*** Opening of Given data ***

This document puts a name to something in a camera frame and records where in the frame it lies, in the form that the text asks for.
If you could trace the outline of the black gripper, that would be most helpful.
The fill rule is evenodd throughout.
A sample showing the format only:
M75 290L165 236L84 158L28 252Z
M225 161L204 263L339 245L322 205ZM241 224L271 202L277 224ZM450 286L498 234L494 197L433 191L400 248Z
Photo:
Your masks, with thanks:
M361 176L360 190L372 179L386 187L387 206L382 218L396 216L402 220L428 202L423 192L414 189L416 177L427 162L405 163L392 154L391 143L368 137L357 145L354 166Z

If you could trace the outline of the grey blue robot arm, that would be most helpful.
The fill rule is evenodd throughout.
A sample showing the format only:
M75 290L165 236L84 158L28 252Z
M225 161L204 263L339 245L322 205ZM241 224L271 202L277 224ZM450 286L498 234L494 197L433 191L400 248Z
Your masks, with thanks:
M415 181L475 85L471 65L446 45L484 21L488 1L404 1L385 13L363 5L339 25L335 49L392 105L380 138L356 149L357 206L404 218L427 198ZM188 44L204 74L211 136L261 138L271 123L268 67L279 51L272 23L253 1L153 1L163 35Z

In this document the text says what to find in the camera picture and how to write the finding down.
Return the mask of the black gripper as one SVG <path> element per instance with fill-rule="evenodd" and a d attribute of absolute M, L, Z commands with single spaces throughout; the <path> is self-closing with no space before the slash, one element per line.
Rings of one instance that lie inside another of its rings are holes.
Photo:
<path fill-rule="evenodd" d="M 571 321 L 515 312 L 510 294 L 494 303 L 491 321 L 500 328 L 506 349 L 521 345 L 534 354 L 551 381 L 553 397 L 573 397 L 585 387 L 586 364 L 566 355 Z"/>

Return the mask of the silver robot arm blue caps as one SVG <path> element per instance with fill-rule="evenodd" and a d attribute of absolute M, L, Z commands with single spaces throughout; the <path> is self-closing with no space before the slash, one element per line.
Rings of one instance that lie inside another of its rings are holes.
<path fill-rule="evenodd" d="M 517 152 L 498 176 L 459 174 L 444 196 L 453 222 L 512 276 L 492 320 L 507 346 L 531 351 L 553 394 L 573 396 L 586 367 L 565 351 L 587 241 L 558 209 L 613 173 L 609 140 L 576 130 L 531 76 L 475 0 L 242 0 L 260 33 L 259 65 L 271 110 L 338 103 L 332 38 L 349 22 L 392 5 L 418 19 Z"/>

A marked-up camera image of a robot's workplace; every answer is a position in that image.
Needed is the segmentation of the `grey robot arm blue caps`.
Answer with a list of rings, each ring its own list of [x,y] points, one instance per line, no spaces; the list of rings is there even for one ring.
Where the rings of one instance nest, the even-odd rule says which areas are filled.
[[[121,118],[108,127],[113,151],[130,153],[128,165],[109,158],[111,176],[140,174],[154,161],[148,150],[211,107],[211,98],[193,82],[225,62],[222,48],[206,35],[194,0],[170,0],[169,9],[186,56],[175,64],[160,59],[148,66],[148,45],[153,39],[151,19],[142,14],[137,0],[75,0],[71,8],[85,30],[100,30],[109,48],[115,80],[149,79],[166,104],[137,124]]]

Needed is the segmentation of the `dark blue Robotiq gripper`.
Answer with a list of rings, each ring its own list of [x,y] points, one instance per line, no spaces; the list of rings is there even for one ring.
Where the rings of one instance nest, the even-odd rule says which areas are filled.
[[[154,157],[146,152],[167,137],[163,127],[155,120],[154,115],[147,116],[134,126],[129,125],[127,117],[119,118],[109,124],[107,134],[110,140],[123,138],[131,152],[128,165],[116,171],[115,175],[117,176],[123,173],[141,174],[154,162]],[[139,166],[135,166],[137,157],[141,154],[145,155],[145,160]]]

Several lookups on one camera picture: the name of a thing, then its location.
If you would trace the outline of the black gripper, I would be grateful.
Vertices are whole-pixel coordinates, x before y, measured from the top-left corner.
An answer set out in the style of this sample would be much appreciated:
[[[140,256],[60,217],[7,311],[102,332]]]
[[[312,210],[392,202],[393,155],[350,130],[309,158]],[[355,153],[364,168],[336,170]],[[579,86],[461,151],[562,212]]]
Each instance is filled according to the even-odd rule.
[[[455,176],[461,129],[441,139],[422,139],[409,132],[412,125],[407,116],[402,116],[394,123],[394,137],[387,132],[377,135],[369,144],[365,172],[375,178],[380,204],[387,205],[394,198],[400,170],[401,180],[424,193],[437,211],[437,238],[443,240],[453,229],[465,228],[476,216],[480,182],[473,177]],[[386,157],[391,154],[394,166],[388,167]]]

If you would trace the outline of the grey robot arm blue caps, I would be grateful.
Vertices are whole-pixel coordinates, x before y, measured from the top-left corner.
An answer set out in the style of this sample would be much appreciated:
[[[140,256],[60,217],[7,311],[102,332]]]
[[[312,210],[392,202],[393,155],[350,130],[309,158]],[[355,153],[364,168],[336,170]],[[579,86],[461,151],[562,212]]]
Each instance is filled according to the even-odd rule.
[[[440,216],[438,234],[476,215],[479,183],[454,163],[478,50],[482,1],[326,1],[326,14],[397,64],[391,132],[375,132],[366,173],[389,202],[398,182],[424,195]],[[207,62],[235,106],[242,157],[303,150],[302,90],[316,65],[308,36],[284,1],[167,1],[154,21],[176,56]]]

*** Close of Given data ***

Assigned task. Report how many lines in the data include the word "most". Nothing else is needed.

Solution to this task. 2